In embodiments of the present application, suitable techniques that may be used for the removal of solvent include, but are not limited to, rotational evaporation using a device, such as, for example, a Buchi® Rotavapor®, spray drying, agitated thin film drying, freeze drying (lyophilization), or the like, optionally under reduced pressure.

In embodiments of the present application, the isolated dexpramipexole or dexpramipexole dihydrochloride monohydrate, may be recovered by methods including decantation, centrifugation, gravity filtration, suction filtration, or any other technique for the recovery of solids.

In embodiments of the present application, the isolated dexpramipexole or dexpramipexole dihydrochloride monohydrate may optionally be further purified by precipitation, slurrying in a suitable solvent, or any other suitable techniques.

Precipitation may be achieved by crystallization, such as by cooling a solution, concentrating a solution, or by combining an anti-solvent with a solution of the product, or any other suitable methods.

Suitable solvents that may be used for the purification of dexpramipexole or dexpramipexole dihydrochloride monohydrate include, but are not limited to: water, alcohol solvents, ketone solvents, or any mixtures thereof, to provide dexpramipexole of dexpramipexole dihydrochloride monohydrate having a purity by HPLC which is essentially pure, substantially pure, or even pure. Suitable anti-solvents include, but are not limited to, ester solvents; or any other suitable anti-solvents.

The recovered solid may be optionally further dried. Drying may be carried out in a tray dryer, vacuum oven, air oven, fluidized bed drier, spin flash dryer, flash dryer, or the like.
The drying may be carried out at atmospheric pressure or under a reduced pressure at temperatures of less than about 150°C, or less than about 120°C, or less than about 100°C, or less than about 80°C, or less than about 65°C, or any other suitable temperature as long as the dexpramipexole dihydrochloride monohydrate is not degraded in quality. The drying may be carried out for any desired time until the required purity is achieved. For example, it may vary from about 1 to about 10 hours or longer.

The dried product may be optionally milled to get the required particle size. Milling or micronization may be performed before drying, or after the completion of drying of the product.

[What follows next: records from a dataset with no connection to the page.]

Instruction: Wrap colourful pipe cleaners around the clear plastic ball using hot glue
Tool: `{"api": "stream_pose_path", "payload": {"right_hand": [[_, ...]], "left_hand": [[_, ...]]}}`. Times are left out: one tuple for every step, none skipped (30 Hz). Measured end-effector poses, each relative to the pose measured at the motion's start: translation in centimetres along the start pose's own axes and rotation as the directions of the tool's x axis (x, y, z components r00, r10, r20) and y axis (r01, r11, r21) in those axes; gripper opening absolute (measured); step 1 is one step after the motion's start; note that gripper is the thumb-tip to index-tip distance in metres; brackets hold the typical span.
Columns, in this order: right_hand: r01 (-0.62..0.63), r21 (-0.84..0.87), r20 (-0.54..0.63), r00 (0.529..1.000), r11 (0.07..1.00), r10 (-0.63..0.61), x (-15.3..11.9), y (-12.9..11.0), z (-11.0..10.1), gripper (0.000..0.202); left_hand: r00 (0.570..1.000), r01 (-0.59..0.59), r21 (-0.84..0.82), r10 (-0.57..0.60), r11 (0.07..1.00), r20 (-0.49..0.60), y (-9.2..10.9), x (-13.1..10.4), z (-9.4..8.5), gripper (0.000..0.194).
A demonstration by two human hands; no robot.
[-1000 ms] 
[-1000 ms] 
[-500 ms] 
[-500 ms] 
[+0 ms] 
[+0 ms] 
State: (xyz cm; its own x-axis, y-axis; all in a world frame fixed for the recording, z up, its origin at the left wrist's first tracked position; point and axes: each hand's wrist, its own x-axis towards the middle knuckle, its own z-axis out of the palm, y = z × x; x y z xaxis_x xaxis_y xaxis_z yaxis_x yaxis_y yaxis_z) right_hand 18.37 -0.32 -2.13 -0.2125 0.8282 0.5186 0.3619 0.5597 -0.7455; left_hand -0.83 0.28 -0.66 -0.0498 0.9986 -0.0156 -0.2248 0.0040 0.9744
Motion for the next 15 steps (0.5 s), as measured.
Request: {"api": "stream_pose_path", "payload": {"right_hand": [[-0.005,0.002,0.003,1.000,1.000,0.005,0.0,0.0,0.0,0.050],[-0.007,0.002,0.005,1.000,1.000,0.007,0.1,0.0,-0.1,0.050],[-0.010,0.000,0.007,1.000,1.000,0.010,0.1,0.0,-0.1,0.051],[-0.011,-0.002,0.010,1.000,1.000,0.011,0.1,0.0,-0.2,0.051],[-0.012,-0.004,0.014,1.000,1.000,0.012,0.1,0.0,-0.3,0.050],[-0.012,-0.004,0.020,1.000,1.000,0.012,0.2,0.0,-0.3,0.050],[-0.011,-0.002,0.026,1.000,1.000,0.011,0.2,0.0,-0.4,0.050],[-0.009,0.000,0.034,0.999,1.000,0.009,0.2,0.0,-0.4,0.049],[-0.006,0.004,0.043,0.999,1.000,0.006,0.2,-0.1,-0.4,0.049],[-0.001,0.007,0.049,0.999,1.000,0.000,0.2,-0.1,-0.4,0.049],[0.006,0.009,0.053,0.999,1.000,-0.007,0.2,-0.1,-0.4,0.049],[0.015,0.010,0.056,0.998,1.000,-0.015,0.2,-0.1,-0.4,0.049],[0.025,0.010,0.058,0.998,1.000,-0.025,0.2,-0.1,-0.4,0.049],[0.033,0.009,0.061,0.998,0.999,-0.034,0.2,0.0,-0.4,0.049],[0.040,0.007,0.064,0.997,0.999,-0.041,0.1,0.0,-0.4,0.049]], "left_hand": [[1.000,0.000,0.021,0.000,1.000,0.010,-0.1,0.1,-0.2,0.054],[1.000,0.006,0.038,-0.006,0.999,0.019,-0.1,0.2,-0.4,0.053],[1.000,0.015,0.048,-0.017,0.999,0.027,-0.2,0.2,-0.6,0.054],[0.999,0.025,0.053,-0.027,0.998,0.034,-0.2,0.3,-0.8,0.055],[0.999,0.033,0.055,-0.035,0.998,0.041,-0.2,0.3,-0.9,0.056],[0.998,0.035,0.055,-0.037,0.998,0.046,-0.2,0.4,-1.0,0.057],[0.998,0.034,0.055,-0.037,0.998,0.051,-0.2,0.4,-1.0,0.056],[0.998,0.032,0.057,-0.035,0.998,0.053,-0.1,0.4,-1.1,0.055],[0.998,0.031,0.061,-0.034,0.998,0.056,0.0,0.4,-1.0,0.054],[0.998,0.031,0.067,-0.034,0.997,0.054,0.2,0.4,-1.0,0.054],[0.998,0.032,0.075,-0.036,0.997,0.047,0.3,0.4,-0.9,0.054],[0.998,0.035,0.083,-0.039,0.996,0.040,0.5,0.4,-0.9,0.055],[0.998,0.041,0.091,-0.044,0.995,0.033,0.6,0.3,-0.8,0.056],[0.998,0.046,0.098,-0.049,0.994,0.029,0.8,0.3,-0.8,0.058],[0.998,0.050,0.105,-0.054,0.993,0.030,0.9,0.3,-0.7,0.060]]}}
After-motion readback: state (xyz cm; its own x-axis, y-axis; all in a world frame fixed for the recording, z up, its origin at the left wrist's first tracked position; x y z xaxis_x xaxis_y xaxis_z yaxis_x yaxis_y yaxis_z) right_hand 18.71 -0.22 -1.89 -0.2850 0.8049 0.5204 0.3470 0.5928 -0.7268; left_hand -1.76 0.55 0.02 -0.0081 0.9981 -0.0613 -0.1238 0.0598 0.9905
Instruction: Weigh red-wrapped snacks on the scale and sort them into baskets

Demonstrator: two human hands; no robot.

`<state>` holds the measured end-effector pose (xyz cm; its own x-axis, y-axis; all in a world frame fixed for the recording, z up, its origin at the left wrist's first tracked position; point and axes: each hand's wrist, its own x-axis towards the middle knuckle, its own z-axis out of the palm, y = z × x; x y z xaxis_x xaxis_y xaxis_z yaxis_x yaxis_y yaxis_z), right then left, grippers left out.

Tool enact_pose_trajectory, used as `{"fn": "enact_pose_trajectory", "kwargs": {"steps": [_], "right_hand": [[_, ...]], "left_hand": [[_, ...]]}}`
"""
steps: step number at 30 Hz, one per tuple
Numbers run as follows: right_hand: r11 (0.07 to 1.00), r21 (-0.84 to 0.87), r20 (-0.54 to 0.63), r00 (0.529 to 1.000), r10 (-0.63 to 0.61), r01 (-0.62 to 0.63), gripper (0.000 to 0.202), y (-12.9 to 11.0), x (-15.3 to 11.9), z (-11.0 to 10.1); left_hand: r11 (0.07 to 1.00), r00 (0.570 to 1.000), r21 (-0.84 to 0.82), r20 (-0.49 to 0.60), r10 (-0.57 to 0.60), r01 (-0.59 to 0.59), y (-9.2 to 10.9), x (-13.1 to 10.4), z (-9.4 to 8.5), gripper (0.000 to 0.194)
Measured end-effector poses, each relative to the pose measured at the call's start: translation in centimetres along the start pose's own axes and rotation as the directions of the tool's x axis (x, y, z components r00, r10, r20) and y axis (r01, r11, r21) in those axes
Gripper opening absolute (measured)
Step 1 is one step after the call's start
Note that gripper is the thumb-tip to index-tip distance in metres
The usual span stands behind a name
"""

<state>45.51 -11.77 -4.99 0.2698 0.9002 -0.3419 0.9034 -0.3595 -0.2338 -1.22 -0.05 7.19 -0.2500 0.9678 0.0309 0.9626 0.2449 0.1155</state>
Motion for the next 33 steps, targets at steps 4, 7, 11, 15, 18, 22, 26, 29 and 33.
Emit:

Techniques that may be used for particle size reduction include, without limitation sifting; milling using mills, such as, for example, ball, roller or hammer mills, or jet mills, including, for example, air jet mills; or any other conventional technique. The desired particle size may also be achieved directly from the reaction mixture by selecting equipment that is able to provide dexpramipexole dihydrochloride monohydrate with the desired particle size.

In yet another aspect, the present application provides 100% chirally pure dexpramipexole dihydrochloride monohydrate, as determined by High performance liquid chromatography (HPLC).

In one embodiment of the present application, the phrase "dexpramipexole or pharmaceutically acceptable salts, hydrates, or hydrates of salts thereof, more particularly refers to dexpramipexole dihydrochloride monohydrate. In embodiments of the present application, the chiral purity of dexpramipexole dihydrochloride monohydrate obtained may be, at least greater than about 97%, or at least about 99%, or 100% chirally pure. In embodiments of the present application, chemical purity of dexpramipexole dihydrochloride monohydrate obtained may be at least greater than about 97%, or at least about 99% or at least about 99.9% pure.

In embodiments of this present application, water content of dexpramipexole dihydrochloride monohydrate obtained, is in the range of about 4.5% w/w to about 7.0% w/w, as determined by Karl Fischer method.

In another aspect, the present application provides a process comprising reacting (R)-2,6-diamino-4,5,6,7-tetrahydrobenzothiazole with a propylating agent in a suitable organic solvent to provide a dexpramipexole salt.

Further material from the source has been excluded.